更别提这会儿动了真火,更是恐怖,就和那杀气十足的罗刹阎王无二区别。
文慧帝那点气势在谢澜面前根本不够看的,吓得心都揪在了一起,藏在龙袍下的小腿肚都有些痉挛。
恐惧过后便是阴毒的怨恨,他想的果然没错,谢澜功高盖主,拥兵自重。
他要是不收回谢澜手中的虎符兵权,怕是谢澜下一步就也造反了。
文慧帝越想心中越怨,恨不得现在就将谢澜扔到天牢里去。不过他面上却还是那副温文尔雅的仁君样,丝毫看不出他心中怨毒的念头。
“阿澜,你如今已经上过玉碟,是皇家明媒正娶的媳妇了。依照祖制,皇亲国戚的内眷是不得干政出仕的。”
谢澜瞳眸猛颤,愕然地问道:“我与殿下,都是男子,依照大安律,不存在嫁娶关系啊,也用不上内眷这个词啊。”
文慧帝早有准备,回道:“阿澜是没有仔细看赐婚的圣旨吗?朕明明白白写的是,镇北侯赐婚于雍王为王妃。如今阿澜已经不是镇北侯了,而是雍王妃了。”
谢澜还真没有仔细看那写了一大篇子话的圣旨,谢了恩之后,转头就扔到了书房里发霉长去了。
如今他雍王妃的身份已经上了玉碟,文慧帝说什么是什么,谢澜就是翻出来圣旨与文慧帝对峙也已经晚了。
被摆了一道的愤怒让谢澜用力地闭上了眼,后槽牙用力咬紧,咬肌紧绷,下颌线的线条锋利似刀锋。
文慧帝看着谢澜这幅气得要死的模样,心中别提有多舒坦了。他勾着唇角,继续说道:“边关苦寒,阿澜为朕守了边关这么多年,也是时候回京享享清福了。”
谢澜愤然地睁开双眼,看着笑容斯文的文慧帝,目光凶狠地恨不得生撕了他了事。
文慧帝目光一缩,脸色变得阴霾,眨眼间又恢复了寻常,温声威胁道:“阿澜可能有所不知,下个月朕就要颁布裁军令了。”

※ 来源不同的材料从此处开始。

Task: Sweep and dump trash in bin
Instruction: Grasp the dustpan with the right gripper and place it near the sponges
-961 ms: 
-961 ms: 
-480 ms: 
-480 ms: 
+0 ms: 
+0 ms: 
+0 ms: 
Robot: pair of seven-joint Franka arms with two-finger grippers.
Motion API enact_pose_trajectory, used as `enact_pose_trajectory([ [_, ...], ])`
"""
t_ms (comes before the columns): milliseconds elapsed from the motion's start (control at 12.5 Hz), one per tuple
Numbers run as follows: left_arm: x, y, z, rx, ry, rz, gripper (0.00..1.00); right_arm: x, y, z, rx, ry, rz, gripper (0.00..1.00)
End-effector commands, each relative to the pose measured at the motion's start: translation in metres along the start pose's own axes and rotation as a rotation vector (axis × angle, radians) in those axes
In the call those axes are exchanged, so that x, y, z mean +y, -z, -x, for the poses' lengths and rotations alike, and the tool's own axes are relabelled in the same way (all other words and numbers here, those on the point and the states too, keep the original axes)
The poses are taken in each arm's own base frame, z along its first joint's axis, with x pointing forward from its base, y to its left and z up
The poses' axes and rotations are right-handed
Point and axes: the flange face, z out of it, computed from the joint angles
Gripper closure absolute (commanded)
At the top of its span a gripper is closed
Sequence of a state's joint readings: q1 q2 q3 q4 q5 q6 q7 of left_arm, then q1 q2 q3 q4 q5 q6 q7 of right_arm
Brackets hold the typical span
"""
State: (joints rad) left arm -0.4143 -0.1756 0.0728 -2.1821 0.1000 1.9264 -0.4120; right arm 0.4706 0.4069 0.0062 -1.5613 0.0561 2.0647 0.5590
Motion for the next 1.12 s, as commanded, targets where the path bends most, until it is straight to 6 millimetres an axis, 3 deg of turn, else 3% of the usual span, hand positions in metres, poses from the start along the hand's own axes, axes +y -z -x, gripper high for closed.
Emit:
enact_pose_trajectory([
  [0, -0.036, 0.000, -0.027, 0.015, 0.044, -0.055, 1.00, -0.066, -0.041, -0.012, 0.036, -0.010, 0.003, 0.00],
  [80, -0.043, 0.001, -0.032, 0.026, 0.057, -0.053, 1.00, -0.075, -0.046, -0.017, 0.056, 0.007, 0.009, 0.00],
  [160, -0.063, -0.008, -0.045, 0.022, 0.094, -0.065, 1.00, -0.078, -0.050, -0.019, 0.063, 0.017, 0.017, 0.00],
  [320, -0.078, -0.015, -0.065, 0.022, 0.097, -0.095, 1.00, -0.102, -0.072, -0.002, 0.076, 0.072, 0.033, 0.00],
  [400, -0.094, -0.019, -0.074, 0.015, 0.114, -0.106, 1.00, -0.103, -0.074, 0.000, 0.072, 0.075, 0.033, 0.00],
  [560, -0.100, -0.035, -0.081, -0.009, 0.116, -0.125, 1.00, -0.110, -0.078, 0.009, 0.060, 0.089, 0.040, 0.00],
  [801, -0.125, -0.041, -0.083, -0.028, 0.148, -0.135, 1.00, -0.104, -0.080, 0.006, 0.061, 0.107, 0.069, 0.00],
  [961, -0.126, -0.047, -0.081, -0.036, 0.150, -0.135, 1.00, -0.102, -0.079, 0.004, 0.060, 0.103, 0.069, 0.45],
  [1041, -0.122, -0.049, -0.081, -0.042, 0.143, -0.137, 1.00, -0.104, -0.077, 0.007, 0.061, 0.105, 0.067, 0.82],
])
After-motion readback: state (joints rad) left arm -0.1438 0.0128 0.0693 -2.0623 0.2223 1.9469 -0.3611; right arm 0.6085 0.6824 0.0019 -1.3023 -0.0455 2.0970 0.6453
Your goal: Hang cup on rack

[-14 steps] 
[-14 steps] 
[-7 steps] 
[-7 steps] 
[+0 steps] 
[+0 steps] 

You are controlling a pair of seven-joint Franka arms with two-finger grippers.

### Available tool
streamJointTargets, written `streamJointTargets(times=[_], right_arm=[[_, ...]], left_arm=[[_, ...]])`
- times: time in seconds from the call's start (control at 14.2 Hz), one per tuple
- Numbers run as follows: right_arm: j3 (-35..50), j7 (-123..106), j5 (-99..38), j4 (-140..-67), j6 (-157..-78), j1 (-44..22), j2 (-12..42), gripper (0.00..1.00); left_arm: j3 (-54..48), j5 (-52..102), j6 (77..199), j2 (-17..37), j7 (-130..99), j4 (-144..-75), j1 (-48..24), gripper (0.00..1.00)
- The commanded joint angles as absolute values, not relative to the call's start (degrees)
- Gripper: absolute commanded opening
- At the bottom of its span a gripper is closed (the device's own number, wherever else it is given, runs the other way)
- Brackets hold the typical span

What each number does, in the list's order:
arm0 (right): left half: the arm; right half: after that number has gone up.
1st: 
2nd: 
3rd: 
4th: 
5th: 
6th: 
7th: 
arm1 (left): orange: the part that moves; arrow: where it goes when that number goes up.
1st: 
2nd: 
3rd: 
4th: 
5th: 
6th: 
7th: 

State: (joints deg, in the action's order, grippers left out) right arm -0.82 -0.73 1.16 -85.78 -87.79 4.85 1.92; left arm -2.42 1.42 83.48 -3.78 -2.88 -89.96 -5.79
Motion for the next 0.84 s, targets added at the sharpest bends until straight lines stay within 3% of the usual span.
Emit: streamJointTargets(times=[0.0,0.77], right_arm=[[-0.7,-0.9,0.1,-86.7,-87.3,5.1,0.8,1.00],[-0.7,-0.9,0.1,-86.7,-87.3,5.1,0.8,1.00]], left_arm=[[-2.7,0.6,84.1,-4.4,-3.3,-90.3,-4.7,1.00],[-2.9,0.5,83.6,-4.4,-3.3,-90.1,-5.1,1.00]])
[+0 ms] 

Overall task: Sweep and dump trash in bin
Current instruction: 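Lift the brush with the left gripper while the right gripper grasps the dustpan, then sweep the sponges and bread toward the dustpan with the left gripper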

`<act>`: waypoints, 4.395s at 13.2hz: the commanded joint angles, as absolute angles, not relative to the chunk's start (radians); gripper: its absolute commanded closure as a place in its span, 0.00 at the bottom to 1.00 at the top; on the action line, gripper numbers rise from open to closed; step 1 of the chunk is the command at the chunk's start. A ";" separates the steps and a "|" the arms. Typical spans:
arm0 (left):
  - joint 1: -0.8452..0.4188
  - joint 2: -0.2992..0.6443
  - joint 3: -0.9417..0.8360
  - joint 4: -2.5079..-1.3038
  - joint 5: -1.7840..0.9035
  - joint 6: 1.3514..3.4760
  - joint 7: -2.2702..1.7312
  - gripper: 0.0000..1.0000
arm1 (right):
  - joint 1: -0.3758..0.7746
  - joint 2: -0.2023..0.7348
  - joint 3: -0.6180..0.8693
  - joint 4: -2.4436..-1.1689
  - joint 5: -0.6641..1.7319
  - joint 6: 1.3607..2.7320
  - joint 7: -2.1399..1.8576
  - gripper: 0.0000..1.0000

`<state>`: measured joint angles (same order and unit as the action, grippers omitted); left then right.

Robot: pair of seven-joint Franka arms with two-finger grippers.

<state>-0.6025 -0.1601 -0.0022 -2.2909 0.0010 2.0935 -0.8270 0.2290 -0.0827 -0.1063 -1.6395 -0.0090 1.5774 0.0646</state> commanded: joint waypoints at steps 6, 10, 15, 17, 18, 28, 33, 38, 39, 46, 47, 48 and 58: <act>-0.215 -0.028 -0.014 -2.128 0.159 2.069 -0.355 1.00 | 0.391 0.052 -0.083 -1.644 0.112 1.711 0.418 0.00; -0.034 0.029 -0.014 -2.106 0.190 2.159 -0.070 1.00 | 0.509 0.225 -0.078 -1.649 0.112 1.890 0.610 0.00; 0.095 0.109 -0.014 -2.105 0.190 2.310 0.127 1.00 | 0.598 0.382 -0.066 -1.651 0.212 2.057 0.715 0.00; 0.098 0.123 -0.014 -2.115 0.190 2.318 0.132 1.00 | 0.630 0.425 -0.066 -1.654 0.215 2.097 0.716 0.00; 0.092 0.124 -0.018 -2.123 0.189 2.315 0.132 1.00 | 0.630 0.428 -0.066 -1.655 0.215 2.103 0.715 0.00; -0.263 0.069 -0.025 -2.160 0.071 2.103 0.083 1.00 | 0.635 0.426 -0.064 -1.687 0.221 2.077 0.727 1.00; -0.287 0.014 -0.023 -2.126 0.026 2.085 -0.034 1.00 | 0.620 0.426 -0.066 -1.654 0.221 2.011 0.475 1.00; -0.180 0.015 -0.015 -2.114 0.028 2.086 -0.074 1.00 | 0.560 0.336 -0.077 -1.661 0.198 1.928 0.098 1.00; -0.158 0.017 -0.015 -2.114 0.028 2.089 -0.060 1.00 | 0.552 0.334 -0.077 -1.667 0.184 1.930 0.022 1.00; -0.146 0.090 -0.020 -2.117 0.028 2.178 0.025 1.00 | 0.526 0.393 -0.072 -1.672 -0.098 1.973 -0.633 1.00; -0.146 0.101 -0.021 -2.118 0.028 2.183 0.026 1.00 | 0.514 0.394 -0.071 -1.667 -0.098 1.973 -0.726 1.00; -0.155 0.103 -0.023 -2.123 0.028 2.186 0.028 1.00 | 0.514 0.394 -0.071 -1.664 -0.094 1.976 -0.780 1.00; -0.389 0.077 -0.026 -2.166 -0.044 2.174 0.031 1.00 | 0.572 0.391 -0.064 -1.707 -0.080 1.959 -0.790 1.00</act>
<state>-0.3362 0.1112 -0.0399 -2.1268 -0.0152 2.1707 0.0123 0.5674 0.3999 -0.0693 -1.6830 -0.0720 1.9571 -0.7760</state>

“裁军?”谢澜虽然早就听说了文慧帝要裁军,但一直没有得到准确的消息,他便只当是那些文臣武将之间的那点上不得台面的嫌隙,而传出来的谣言。
如今听到文慧帝亲口所言,谢澜才明白裁军是确有其事。
荒谬!
简直是荒谬至极!
蛮夷这块心头病尚未祛除,再加上大楚虎视眈眈,文慧帝居然这个时候要裁军?!
谢澜真的想掰开文慧帝的脑壳,看看里面到底装的是脑子,还是浆糊。
“陛下,蛮族眼下虽然消停了,但到底是祸端,再加上大楚野心不小,无论从哪方面考虑,都不是裁军的好时候啊。”谢澜沉声说道。